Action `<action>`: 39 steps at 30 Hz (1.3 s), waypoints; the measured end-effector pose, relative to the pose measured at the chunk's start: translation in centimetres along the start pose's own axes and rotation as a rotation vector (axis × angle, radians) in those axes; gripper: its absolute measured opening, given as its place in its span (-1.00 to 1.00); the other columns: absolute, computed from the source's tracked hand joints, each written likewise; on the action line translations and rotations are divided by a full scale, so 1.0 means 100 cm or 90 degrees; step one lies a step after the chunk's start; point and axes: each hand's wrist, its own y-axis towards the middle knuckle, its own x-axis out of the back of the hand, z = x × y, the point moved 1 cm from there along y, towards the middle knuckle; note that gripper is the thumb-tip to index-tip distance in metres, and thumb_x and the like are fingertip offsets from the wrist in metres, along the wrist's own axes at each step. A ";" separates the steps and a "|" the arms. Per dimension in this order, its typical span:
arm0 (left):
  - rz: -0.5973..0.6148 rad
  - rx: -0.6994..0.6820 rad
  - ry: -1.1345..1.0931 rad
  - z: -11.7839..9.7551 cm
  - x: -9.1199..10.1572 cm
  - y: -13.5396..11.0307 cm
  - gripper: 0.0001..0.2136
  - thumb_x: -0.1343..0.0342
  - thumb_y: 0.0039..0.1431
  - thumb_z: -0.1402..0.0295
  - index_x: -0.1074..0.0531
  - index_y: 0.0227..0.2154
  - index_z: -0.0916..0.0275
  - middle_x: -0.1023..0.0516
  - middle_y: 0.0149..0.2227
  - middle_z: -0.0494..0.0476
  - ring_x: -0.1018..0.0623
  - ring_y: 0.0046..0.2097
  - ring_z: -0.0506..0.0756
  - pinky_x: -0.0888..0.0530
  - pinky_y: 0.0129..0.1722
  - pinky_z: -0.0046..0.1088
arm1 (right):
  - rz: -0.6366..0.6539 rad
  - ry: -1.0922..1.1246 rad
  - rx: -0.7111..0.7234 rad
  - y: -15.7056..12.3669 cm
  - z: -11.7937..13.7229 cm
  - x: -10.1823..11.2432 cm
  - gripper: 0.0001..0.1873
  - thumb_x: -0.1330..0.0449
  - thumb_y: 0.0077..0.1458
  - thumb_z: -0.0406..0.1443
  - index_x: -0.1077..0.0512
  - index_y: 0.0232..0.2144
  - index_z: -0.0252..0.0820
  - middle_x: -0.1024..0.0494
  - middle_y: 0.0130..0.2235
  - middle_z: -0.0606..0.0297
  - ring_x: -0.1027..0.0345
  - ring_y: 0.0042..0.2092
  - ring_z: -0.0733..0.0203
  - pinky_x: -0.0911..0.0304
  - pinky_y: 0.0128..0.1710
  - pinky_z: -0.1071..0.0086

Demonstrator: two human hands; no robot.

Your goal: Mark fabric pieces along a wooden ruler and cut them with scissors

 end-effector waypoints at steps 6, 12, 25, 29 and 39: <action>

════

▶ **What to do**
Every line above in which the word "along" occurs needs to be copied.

▶ **Result of the task**
Action `<action>`: 39 steps at 30 Hz (1.3 s), waypoints; the measured end-effector pose, relative to the pose measured at the chunk's start: translation in centimetres along the start pose's own axes and rotation as a rotation vector (axis × angle, radians) in those axes; gripper: its absolute measured opening, given as its place in its span (-1.00 to 1.00); the other columns: absolute, computed from the source's tracked hand joints, each written likewise; on the action line translations and rotations are divided by a full scale, so 1.0 means 100 cm or 90 degrees; step one lies a step after the chunk's start; point and axes: each hand's wrist, its own y-axis towards the middle knuckle, its own x-axis out of the back of the hand, z = x × y, the point moved 1 cm from there along y, towards the middle knuckle; note that gripper is the thumb-tip to index-tip distance in metres, and thumb_x and the like are fingertip offsets from the wrist in metres, along the wrist's own axes at each step. A ";" separates the steps and a "|" the arms. Per dimension in this order, its typical span:
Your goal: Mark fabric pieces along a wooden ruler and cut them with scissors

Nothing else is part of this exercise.